On mangeait le boudin noir « li tripe » essentiellement après la messe de minuit. En wallon, on l’appelait « li neûre tripe » ou « li tripe à song ». Il était fabriqué avec la viande du cou, les dépouilles (coeur, rate, poumon), le sang recueilli lors de l’égorgement de l’animal et des oignons. Le boudin blanc « blanke tripe » était composé de pain blanc, de déchets de viande : lard, petit salé, viande collant aux os, d’oignons, le tout pétri avec du lait. On introduisait cette préparation dans les boyaux qui avaient été lavés et grattés préalablement. Le tout était mis à cuire dans l’eau bouillante.
On se délectait également d’autres parties du porc durant la nuit de Noël. Ainsi un très vieux chant de Noël « Bondjou, wèsène, dwèrmez-ve èco ? » nous donne des précisions sur une traditon culinaire concernant les côtes de porc :
Qwand n’s ârans stu a deûs’ treûs messes,
Nos vinrans cial magni des cwèsses
Si magn’rans-ne ine aune di tripe
N’èst-i nin vrêy, cusène Magrite ?
Quand nous aurons été à deux ou trois messes (durant la nuit de Noël), nous reviendrons ici manger des côtes de porc, nous mangerons bien une aune de boudin, n’est-il pas vrai, cousine Magrite.
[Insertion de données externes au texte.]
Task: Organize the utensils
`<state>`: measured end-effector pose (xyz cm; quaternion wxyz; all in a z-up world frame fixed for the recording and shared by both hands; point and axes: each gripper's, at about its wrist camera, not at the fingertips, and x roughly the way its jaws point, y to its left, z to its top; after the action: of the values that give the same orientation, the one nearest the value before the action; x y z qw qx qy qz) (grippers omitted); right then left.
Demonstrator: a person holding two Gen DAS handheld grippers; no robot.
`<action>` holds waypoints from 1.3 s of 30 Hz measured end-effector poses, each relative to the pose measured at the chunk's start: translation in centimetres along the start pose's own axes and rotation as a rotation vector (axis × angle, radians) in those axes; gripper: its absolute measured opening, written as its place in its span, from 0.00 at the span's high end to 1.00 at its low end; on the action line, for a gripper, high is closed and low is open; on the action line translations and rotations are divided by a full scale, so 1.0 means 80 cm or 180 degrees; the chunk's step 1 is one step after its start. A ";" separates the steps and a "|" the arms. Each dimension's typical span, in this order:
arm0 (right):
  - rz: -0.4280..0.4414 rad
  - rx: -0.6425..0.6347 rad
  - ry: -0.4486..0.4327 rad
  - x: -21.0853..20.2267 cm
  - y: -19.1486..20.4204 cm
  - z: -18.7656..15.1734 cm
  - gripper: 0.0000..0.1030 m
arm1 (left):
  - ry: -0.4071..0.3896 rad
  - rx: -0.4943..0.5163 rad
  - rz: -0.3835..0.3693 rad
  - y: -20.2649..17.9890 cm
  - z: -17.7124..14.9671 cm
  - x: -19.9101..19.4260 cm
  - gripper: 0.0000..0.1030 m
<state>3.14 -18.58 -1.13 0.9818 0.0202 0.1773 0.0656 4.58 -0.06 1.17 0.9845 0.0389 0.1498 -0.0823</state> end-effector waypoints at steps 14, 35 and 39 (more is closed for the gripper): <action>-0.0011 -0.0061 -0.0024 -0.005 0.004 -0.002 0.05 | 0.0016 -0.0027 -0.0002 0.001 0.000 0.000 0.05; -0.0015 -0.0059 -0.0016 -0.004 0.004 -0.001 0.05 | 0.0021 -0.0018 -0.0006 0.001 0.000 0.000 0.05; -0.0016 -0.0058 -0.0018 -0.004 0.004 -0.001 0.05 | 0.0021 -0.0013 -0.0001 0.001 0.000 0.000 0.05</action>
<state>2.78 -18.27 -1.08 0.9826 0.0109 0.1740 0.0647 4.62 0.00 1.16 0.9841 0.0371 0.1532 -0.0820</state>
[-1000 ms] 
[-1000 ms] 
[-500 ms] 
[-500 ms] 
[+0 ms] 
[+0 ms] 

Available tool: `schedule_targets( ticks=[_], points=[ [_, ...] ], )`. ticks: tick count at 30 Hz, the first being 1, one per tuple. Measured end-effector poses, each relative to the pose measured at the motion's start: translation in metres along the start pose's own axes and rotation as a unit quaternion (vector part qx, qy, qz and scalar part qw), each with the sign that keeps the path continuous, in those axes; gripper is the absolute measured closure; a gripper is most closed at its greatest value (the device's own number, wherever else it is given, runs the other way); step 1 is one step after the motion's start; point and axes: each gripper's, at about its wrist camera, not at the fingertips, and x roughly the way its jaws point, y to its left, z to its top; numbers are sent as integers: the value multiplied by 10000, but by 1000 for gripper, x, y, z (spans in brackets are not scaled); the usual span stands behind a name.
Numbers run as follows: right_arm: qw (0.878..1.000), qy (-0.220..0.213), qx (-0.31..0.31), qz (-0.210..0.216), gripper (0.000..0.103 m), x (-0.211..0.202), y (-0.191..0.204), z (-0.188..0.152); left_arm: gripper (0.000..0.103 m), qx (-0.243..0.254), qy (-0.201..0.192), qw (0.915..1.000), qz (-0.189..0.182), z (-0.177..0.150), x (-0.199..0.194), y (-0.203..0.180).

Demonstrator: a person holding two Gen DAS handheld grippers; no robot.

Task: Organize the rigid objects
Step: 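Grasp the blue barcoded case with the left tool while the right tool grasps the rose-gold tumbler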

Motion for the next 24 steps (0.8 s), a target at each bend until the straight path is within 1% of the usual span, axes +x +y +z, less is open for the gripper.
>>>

On tue le cochon en communauté
La coutume fixait des règles informelles de l’abattage du cochon. Voisins et parents s’entendaient pour échelonner la mise à mort. L’ordre adopté pouvait suivre celui de la rue du village, chacun se rendant chez l’autre à tour de rôle. Il fallait en effet se réunir pour terminer rapidement les parties altérables de la bête; les tripes par exemple. On ne pouvait en effet conserver la viande dans des frigos. Il était donc indispensable de la saler (le fameux saloir de la chanson de St Nicolas), de la fumer (jambon d’Ardenne) ou de la manger rapidement (les tripes, le sang). Ainsi, mangeait-on évidemment beaucoup de viande en cette période de fin d’année.
« C’était le moment où la fermière, consultant son calepin où étaient mentionnés les cadeaux reçus d’autres fermières à la même occasion, faisait les parts de tripes et de côtelettes destinées à être envoyées à titre de remerciement ou offertes en cadeaux à des amis… » (1)
Un dicton wallon « In’ si pwèrtèt nin dèl tripe » « ils ne se portent pas du boudin » est passé dans la langue pour indiquer une mésentente ou le fait que deux personnes ne se fréquentent plus.
Tuer le cochon : une opération délicate
Le cochon était généralement tué dans la cour de la ferme par le tueur de cochons. Les bouchers et charcutiers étaient peu nombreux à l’époque et on les trouvait rarement dans les villages. Le tueur de cochon se rendait ainsi de ferme en ferme à partir de la fin octobre jusqu’à Noël. Voici comment se déroulait ce rite.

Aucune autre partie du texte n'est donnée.